Bila disimak dengan seksama Dominus Litis dapat menimbulkan ketimpangan jika JPU memiliki kewenangan terlalu luas tanpa checks and balances. Misalnya, hakim tidak dapat memaksa JPU melanjutkan penuntutan yang dihentikan tanpa alasan jelas. Dapat terjadi Risiko Abuse of Power dimana kewenangan deponering yang tidak transparan berpotensi digunakan untuk melindungi kepentingan politik atau koruptor.

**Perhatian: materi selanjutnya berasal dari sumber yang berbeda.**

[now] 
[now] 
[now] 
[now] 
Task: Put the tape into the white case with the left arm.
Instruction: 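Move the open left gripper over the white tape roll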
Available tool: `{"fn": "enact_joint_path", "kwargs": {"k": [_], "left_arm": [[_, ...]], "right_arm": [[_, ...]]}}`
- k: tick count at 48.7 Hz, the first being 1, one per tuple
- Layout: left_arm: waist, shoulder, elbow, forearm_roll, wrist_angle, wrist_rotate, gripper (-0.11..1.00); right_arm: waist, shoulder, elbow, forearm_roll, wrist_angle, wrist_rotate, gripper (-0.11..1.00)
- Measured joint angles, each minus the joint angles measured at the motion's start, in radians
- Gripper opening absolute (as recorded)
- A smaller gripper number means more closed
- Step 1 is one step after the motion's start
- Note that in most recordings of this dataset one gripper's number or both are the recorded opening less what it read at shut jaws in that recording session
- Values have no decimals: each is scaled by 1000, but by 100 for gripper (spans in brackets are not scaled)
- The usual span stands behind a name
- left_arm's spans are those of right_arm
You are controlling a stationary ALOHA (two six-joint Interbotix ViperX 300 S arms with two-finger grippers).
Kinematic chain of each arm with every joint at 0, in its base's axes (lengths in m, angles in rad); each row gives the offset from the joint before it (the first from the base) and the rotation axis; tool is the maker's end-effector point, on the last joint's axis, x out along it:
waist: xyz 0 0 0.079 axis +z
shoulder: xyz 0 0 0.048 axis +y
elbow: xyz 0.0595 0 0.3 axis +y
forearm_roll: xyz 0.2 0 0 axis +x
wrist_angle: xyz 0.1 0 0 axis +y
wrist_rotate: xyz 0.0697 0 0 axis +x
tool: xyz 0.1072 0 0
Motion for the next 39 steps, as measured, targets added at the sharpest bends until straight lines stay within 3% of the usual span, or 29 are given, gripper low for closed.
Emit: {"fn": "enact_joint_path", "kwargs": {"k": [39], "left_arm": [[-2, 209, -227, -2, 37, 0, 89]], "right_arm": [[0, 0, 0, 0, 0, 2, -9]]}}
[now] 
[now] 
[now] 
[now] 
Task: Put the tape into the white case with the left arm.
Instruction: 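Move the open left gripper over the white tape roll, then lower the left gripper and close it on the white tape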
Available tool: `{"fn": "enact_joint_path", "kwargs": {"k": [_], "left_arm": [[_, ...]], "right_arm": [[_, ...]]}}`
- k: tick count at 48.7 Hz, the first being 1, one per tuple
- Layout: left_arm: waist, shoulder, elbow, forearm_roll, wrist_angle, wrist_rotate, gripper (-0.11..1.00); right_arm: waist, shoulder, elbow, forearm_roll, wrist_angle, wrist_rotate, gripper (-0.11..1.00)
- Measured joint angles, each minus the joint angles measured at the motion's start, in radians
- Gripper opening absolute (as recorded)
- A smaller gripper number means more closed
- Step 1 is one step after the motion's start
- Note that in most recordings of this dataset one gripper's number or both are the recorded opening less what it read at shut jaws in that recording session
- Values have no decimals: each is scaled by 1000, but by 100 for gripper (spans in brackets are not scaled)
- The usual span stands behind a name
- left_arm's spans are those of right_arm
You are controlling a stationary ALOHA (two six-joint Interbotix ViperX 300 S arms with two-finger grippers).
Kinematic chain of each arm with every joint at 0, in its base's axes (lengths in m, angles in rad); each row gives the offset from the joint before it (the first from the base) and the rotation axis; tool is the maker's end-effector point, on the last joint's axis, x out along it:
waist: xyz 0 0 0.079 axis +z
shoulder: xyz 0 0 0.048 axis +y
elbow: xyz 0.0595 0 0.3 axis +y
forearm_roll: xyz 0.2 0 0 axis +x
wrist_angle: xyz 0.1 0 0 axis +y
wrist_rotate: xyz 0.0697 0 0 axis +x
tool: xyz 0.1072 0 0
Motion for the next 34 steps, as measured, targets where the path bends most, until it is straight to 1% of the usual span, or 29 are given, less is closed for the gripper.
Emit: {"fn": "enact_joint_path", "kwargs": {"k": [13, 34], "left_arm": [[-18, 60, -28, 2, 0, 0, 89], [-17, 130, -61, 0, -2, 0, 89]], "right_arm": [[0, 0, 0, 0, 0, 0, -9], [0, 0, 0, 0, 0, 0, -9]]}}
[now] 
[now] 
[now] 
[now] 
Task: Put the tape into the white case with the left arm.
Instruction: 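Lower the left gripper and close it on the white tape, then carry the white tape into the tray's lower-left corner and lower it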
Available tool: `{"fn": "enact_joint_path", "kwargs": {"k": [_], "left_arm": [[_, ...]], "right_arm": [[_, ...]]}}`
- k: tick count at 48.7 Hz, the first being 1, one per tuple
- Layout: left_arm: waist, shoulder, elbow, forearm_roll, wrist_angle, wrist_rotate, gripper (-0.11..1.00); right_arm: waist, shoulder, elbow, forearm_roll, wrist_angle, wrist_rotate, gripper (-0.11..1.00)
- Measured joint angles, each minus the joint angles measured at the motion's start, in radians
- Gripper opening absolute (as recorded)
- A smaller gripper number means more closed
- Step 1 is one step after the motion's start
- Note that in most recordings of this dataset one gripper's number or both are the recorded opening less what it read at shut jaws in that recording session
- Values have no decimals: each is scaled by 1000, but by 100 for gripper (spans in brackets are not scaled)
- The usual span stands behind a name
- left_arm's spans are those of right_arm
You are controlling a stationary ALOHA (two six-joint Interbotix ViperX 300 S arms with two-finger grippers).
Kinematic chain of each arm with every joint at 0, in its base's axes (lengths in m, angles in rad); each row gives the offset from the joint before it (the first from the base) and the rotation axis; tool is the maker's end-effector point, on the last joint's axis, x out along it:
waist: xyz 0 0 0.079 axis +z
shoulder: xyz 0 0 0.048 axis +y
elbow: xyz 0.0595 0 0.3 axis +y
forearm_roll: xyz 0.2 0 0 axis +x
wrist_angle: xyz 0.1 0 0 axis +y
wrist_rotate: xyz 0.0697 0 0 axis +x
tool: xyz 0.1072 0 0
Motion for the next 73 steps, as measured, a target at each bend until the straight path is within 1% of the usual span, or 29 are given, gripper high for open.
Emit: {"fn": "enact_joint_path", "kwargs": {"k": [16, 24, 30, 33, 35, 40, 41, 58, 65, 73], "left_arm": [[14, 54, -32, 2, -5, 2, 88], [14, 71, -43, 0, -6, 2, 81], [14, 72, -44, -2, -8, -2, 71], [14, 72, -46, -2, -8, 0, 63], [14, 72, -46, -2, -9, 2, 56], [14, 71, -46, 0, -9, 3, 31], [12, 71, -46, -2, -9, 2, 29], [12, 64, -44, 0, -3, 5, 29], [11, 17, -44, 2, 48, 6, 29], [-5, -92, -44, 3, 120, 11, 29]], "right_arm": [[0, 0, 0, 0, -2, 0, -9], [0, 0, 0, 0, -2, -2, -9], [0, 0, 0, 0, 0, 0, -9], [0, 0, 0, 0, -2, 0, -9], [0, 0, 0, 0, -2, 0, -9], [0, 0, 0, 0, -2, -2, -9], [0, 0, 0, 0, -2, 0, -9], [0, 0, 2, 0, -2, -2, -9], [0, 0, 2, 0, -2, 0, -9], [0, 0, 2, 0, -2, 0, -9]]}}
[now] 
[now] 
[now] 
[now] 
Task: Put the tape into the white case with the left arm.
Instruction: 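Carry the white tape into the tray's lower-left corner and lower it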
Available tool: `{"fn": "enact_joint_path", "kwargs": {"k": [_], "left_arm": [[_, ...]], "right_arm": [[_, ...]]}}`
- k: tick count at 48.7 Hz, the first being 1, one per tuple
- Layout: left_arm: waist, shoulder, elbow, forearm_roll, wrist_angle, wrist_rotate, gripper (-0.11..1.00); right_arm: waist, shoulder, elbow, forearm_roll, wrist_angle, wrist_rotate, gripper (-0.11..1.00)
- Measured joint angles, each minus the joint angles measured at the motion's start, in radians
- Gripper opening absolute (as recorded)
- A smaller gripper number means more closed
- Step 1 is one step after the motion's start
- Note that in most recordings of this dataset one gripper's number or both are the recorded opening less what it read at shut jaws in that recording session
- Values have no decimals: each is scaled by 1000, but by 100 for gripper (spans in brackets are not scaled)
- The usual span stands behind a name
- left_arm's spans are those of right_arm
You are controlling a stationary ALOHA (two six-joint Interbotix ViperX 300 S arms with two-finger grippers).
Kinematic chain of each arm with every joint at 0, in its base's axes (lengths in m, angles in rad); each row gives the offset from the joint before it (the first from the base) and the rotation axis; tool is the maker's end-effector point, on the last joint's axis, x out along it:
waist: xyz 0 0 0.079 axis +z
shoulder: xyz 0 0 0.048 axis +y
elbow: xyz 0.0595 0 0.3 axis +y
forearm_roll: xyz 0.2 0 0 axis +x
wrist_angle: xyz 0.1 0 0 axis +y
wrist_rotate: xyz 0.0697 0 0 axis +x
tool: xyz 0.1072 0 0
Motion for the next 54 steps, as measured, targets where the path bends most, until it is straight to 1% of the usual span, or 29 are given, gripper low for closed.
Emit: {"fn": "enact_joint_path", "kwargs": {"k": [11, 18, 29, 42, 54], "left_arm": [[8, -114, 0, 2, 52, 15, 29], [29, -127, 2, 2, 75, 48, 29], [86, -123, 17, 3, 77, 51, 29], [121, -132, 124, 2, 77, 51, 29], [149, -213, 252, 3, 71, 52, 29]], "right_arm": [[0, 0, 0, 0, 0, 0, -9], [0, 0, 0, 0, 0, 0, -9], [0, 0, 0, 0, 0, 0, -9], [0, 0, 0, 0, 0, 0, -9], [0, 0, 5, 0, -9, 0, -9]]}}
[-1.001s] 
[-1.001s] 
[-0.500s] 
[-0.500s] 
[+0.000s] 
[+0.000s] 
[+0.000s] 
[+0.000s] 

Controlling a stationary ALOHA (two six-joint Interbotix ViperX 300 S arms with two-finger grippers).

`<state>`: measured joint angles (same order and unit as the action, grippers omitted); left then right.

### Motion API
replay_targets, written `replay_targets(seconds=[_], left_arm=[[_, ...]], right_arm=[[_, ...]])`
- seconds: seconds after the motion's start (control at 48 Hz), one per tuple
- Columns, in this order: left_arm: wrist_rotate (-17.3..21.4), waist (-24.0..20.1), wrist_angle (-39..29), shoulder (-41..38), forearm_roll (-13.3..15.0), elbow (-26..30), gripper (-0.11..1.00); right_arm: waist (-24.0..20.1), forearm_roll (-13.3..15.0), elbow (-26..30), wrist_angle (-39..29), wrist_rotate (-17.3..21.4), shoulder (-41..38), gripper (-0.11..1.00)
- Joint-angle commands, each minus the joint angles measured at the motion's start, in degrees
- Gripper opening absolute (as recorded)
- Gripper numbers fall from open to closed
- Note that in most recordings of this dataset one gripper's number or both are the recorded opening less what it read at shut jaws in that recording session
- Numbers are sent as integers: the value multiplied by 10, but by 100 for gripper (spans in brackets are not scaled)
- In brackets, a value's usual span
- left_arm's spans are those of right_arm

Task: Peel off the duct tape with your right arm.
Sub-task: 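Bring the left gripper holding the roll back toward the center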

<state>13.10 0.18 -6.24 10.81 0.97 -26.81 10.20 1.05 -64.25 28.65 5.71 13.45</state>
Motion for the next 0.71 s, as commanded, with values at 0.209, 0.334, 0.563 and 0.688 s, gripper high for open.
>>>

Reformasi dalam RUU KUHAP berupaya memitigasi risiko ini melalui mekanisme persetujuan pengadilan. Kemudian ada kemungkinan terjadinya ketegangan dengan Hak Tersangka/Korban. Meski RUU memperkuat hak korban, dominasi JPU tetap berpotensi mengabaikan suara korban dalam kasus tertentu, seperti kekerasan seksual atau korupsi. Mengantisipasi hal-hal ini diatur tentang Peran Korban dalam Proses Hukum (Pasal 98 RUU KUHAP) ditentukan bahwa Korban atau ahli warisnya diberi hak mengajukan keberatan (revisi) terhadap keputusan JPU untuk menghentikan penuntutan. Ini mengakomodasi prinsip keadilan restoratif dan mengurangi dominasi mutlak JPU. Kemudian perlu Penguatan Pengawasan Lembaga Yudisial, dimana RUU mengatur mekanisme pengawasan oleh Komisi Yudisial dan Ombudsman terhadap kinerja JPU, terutama dalam kasus yang melibatkan pelanggaran HAM berat atau kepentingan publik di samping itu diatur Integrasi Asas Dominus Litis dengan Sistem Elektronik. RUU mengatur penggunaan teknologi informasi dalam pelaporan dan pelacakan proses hukum untuk meningkatkan transparansi kewenangan JPU (Pasal 72 RUU KUHAP).